What you need to do
The reply should hold every line of the data below, unchanged, and none of the pictures.

Dataset content

####

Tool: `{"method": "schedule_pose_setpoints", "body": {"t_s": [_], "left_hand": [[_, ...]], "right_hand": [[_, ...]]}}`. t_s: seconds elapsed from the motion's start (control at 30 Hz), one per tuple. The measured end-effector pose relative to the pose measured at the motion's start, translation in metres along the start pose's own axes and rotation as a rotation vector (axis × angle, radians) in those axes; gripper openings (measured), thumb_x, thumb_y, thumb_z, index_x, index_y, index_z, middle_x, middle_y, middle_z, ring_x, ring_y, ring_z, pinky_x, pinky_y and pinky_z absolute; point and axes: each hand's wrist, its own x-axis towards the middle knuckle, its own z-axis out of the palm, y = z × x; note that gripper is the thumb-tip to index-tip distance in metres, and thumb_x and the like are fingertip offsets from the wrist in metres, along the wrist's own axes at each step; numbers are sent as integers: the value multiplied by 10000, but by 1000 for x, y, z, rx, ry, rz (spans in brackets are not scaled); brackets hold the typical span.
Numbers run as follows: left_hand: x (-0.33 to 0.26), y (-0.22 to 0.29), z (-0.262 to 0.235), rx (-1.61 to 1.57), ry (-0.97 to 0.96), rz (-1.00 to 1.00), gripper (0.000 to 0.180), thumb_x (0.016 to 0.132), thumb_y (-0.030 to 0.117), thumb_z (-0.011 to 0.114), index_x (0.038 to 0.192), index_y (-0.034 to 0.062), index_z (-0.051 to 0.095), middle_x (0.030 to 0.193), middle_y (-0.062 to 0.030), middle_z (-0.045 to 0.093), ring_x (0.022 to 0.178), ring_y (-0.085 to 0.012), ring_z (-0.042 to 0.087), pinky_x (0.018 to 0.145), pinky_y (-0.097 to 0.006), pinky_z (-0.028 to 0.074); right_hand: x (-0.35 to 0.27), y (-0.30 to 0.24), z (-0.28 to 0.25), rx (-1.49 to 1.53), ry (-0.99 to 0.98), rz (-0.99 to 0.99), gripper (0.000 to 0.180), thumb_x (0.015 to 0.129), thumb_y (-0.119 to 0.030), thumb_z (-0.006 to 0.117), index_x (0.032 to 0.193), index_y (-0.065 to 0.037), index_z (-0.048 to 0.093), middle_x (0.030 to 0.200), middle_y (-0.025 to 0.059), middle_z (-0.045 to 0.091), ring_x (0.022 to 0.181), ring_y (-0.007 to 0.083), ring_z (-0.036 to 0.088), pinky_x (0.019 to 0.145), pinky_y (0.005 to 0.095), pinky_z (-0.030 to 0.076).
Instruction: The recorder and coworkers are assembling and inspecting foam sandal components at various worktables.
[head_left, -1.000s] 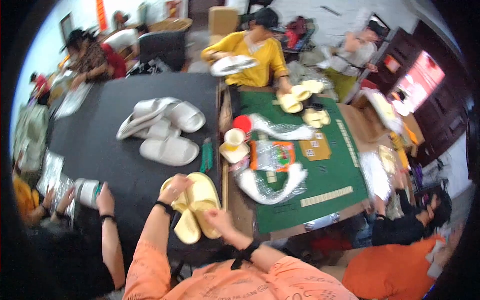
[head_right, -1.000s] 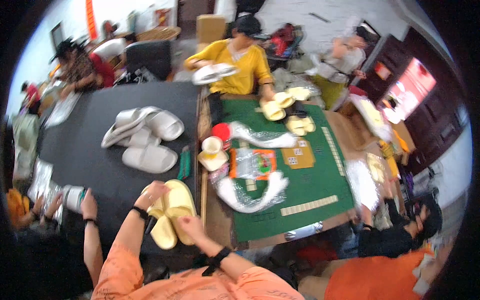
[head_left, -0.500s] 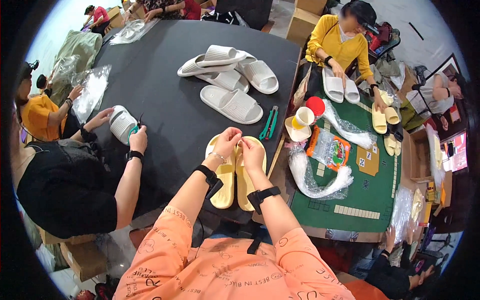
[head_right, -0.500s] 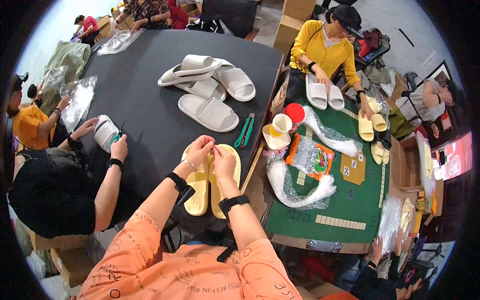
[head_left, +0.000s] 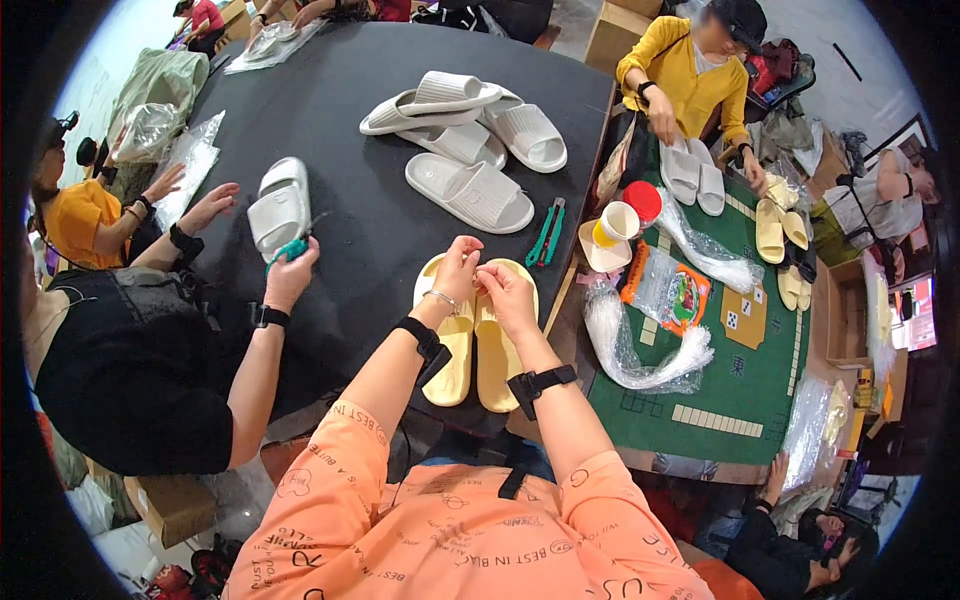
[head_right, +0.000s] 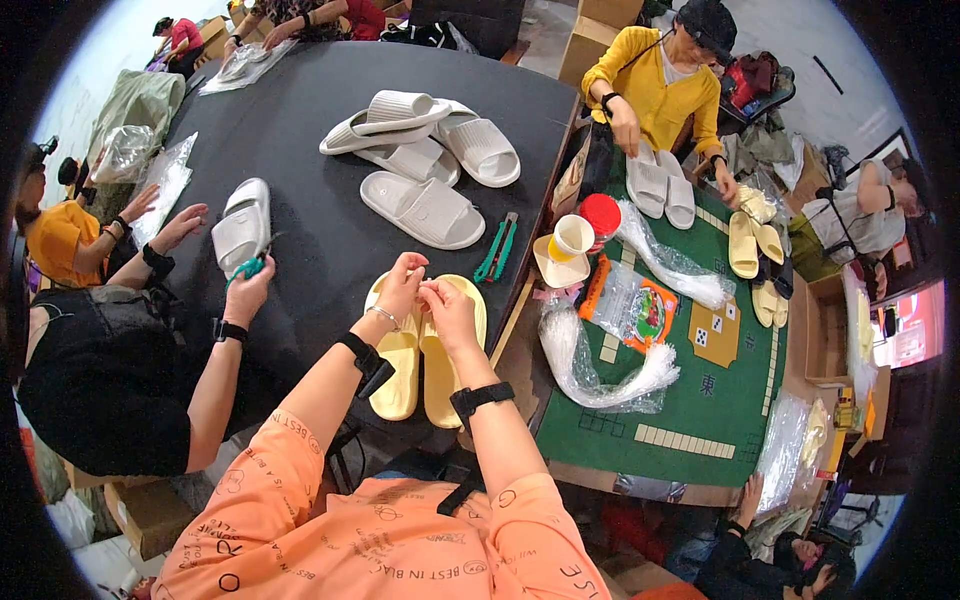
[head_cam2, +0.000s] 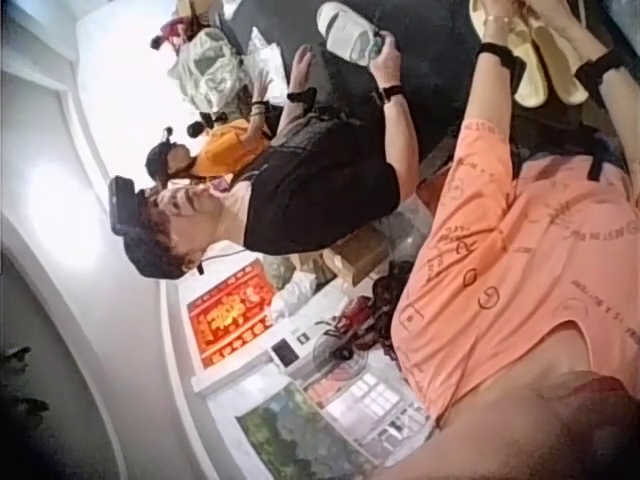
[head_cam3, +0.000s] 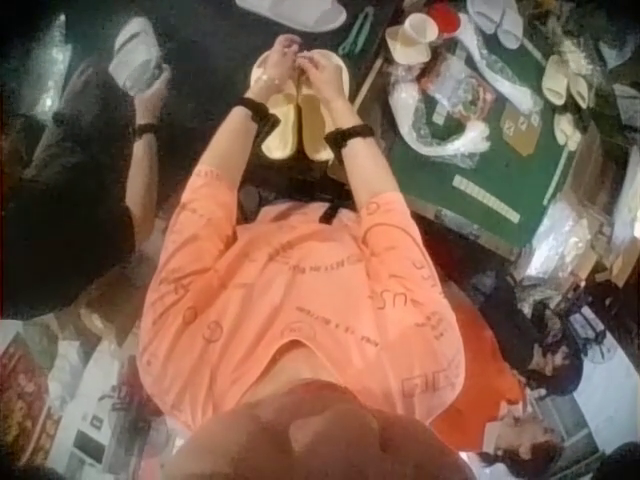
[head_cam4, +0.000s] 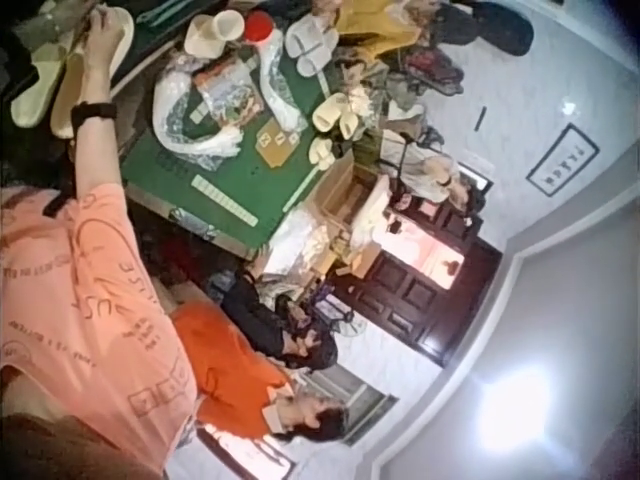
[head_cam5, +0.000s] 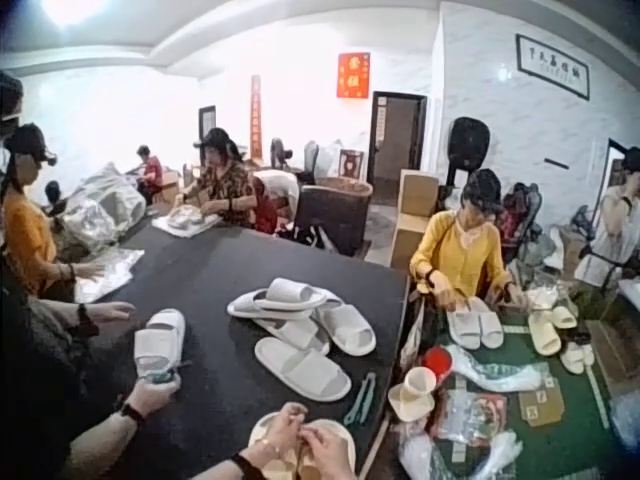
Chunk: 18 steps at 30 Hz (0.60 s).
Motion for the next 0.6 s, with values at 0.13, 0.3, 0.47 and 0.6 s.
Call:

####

Task result
Tool: `{"method": "schedule_pose_setpoints", "body": {"t_s": [_], "left_hand": [[_, ...]], "right_hand": [[_, ...]]}}`. t_s: seconds elapsed from the motion's start (control at 30 Hz), one per tuple. The measured end-effector pose relative to the pose measured at the motion's start, translation in metres along the start pose's own axes and rotation as a rotation vector (axis × angle, radians) in those axes; gripper openings (measured), thumb_x, thumb_y, thumb_z, index_x, index_y, index_z, middle_x, middle_y, middle_z, ring_x, ring_y, ring_z, pinky_x, pinky_y and pinky_z absolute; point and axes: each hand's wrist, its own x-axis towards the middle knuckle, its own z-axis out of the palm, y = z × x; note that gripper is the thumb-tip to index-tip distance in metres, and thumb_x and the like are fingertip offsets from the wrist in metres, along the wrist's own axes at each step; numbers are sent as integers: the value multiplied by 10000, but by 1000 for x, y, z, rx, ry, rz (spans in brackets are not scaled); brackets hold the typical span.
Numbers run as follows: left_hand: x (-0.33 to 0.26), y (-0.22 to 0.29), z (-0.262 to 0.235), rx (-1.61 to 1.57), ry (-0.97 to 0.96), rz (-1.00 to 1.00), gripper (0.000 to 0.180), thumb_x (0.016 to 0.132), thumb_y (-0.030 to 0.117), thumb_z (-0.011 to 0.114), index_x (0.038 to 0.192), index_y (-0.034 to 0.062), index_z (-0.051 to 0.095), middle_x (0.030 to 0.193), middle_y (-0.062 to 0.030), middle_z (-0.045 to 0.093), ring_x (0.022 to 0.178), ring_y (-0.085 to 0.012), ring_z (-0.042 to 0.087), pinky_x (0.018 to 0.145), pinky_y (-0.097 to 0.006), pinky_z (-0.028 to 0.074); right_hand: x (-0.35 to 0.27), y (-0.30 to 0.24), z (-0.28 to 0.25), rx (-1.49 to 1.53), ry (-0.99 to 0.98), rz (-0.99 to 0.99), gripper (0.000 to 0.180), thumb_x (0.015 to 0.129), thumb_y (-0.119 to 0.030), thumb_z (-0.006 to 0.117), index_x (0.032 to 0.193), index_y (-0.065 to 0.037), index_z (-0.048 to 0.093), middle_x (0.030 to 0.200), middle_y (-0.025 to 0.059), middle_z (-0.045 to 0.091), ring_x (0.022 to 0.181), ring_y (-0.007 to 0.083), ring_z (-0.036 to 0.088), pinky_x (0.019 to 0.145), pinky_y (0.005 to 0.095), pinky_z (-0.030 to 0.076).
Instruction: The recorder and coworkers are assembling and inspecting foam sandal components at various worktables.
[head_left, -1.000s] 
[head_right, -1.000s] 
[head_left, -0.500s] 
[head_right, -0.500s] 
[head_left, +0.000s] 
[head_right, +0.000s] 
[head_cam2, +0.000s] 
[head_cam3, +0.000s] 
[head_cam4, +0.000s] 
[head_cam5, +0.000s] 
Chunk: 18 steps at 30 Hz (0.60 s).
Motion for the next 0.6 s, with values at 0.13, 0.3, 0.47 and 0.6 s.
Call:

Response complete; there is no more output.